TASK BRIEF: Some lines in the listing hold the word "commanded". Return each of them.

DATA:
○ ○ ○ ○
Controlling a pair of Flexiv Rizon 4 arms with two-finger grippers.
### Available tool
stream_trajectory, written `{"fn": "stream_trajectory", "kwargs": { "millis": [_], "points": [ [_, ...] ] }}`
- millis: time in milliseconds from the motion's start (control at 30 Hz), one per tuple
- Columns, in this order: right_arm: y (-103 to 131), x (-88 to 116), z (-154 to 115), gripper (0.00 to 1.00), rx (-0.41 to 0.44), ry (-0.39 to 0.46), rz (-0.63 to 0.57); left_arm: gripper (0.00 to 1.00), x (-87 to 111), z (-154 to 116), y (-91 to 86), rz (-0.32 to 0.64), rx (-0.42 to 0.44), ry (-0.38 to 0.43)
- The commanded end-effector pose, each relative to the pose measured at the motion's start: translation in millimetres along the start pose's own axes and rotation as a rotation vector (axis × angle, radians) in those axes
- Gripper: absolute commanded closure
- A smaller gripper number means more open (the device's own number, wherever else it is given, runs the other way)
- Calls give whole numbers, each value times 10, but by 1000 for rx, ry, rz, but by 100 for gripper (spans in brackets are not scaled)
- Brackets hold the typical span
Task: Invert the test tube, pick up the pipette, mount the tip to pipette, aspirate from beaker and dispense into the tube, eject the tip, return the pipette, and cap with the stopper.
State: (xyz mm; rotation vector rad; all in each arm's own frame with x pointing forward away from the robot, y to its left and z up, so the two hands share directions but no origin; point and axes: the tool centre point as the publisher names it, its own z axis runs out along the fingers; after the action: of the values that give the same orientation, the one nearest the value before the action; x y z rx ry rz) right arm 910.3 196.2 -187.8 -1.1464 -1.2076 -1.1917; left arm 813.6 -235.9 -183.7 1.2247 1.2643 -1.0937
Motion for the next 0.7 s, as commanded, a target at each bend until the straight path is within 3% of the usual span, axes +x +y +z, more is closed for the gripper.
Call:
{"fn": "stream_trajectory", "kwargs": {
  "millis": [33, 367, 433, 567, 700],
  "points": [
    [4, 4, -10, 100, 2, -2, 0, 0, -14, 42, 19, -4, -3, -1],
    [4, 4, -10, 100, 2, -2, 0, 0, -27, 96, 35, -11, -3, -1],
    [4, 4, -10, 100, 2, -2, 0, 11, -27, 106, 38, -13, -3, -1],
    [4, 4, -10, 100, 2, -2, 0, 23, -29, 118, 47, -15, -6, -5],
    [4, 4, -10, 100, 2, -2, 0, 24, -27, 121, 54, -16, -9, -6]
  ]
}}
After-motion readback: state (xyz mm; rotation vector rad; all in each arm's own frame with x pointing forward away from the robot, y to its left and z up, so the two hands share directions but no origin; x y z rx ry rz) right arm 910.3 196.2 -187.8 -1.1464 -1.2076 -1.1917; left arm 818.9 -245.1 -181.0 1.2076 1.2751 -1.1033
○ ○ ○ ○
ANSWER AREA:
- The commanded end-effector pose, each relative to the pose measured at the motion's start: translation in millimetres along the start pose's own axes and rotation as a rotation vector (axis × angle, radians) in those axes
- Gripper: absolute commanded closure
Motion for the next 0.7 s, as commanded, a target at each bend until the straight path is within 3% of the usual span, axes +x +y +z, more is closed for the gripper.

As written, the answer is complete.